Publié le 20 octobre 2016 par Efflorescenceculturelle
Estelle Rajaonarivony, journal intime d’une jeune artiste

Inspirée par les vêtements de Jacquemus, touchée par la grâce de la couleur bleu, la jeune artiste française de 22 ans, Estelle Rajaonarivony cherche à comprendre le monde, les réseaux sociaux, et elle-même en s'aidant de son imagination fertile.

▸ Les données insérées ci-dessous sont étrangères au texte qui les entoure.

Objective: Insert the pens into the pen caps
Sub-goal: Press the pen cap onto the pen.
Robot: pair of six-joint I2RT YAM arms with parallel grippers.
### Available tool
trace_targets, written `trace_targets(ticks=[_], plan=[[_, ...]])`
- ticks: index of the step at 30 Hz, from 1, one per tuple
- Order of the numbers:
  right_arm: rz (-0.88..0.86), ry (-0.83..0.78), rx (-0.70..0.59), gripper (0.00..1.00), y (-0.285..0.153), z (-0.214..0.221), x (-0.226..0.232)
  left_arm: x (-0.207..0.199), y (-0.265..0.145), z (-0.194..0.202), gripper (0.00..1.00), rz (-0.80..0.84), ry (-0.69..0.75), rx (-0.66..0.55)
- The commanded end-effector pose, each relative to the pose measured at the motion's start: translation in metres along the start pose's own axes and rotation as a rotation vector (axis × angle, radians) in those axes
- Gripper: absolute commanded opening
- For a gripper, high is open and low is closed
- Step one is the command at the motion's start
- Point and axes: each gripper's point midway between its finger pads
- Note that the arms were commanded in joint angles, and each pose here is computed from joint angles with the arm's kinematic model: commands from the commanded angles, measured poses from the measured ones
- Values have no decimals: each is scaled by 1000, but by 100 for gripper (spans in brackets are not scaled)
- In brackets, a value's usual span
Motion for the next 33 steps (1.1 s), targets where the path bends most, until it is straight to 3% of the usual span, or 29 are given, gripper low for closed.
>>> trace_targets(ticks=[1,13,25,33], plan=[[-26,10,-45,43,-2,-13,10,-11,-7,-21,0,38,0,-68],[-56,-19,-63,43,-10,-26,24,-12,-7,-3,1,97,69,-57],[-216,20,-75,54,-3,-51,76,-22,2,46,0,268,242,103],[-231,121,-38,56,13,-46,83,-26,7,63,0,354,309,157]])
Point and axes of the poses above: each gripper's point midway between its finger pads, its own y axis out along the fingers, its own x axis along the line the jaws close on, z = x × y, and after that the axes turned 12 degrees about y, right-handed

L'art s'est ouvert à elle de différentes manières. D'abord par la pratique du piano puis par ses théories. C'est suite à son entrée dans une mise à niveau d'arts appliqués (MANAA) qu'elle s'intéresse à l'art plastique. Tel un Pygmalion, son partenaire de l'époque, amateur d'art, lui enseigne ce monde du Beau et nourrit sa soif de création: " C'est lui qui m'a donné envie de sauter le pas et de me lancer dans ce qui m'animait vraiment " . Celle qui se lance alors dans cet univers vaste et créatif, avoue sa lacune en dessin mais aucun problème, sa forte imagination comblera l'absence de pratique.

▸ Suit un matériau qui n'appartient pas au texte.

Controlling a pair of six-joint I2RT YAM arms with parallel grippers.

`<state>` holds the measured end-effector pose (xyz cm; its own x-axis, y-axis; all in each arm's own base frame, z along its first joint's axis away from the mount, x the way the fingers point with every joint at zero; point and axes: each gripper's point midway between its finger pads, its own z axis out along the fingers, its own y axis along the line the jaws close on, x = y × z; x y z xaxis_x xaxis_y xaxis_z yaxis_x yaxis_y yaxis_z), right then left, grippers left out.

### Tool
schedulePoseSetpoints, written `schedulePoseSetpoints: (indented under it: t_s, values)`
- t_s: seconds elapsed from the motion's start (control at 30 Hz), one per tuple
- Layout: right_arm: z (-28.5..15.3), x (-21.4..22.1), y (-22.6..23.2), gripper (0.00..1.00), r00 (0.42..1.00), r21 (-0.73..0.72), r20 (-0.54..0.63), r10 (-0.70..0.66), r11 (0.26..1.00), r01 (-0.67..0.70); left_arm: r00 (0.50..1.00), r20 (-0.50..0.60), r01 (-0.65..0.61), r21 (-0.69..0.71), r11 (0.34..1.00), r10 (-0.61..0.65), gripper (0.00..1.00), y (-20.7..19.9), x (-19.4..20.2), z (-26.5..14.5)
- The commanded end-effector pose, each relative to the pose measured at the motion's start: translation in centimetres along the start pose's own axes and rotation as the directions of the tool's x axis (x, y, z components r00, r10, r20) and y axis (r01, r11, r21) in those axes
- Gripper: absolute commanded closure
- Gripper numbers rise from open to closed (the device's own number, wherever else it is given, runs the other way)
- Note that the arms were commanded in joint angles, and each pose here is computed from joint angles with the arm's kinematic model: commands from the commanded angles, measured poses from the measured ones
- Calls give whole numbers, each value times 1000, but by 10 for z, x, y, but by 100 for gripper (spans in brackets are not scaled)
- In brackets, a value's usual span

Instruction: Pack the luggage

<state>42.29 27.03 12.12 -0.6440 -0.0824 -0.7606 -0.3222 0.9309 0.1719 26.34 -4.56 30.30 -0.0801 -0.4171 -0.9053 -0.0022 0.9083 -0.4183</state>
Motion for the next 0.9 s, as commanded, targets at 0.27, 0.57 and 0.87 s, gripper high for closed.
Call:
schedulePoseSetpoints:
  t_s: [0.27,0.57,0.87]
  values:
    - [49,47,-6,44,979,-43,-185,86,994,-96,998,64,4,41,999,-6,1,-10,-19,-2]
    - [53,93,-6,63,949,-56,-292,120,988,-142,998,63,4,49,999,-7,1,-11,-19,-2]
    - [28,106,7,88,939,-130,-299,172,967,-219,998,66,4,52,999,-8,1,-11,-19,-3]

Estelle Rajaonarivony, journal intime d’une jeune artiste

Sa formation peut faire rire mais détaille la nécessité d'expérimenter les différents enseignements pour se forger une culture immense et variée. Elle commence par une classe préparatoire HEC puis une hypokhâgne qui l'éloignent malgré elle de la créativité. Après sa MANAA, elle se lance dans un BTS Design de mode qui nourrit son attrait pour les formes, les couleurs et les vêtements. Mais, en milieu d'année, elle cesse la formation à cause des contraintes. Elle prépare alors le concours de l'École d'Arts de Paris-Cergy et avoue: " . " Libre de produire ce qu'elle souhaite, elle se lance à cœur ouvert dans cette entreprise. Non sans être nostalgique, elle décide d'oublier ses précédents enseignements tout en ne regrettant pas son parcours. Elle rajoute cependant des éléments importants pour la compréhension de sa créativité: " C'est d'ailleurs dans cette période de préparation à ce concours que j'ai eu l'impression d'avoir appris le plus, d'avoir le plus questionné ce qui m'entourait Je porte beaucoup d'intérêt pour la sociologie ou encore la psychologie ou la philosophie. Ces domaines m'inspirent beaucoup, aussi j'aime à penser l'Art aux travers de ces enseignements, mais aussi à le confronter à d'autres disciplines qui peuvent paraître incompatibles. Il est vrai, cependant, que j'ai beaucoup de plaisir voire plus de plaisir à découvrir de nouvelles pratiques artistiques de façon autonome mais je pense qu'il me faut gagner en maturité artistique et qu'il me reste beaucoup de choses à apprendre, voilà pourquoi j'aimerais rentrer dans une école d'Art. "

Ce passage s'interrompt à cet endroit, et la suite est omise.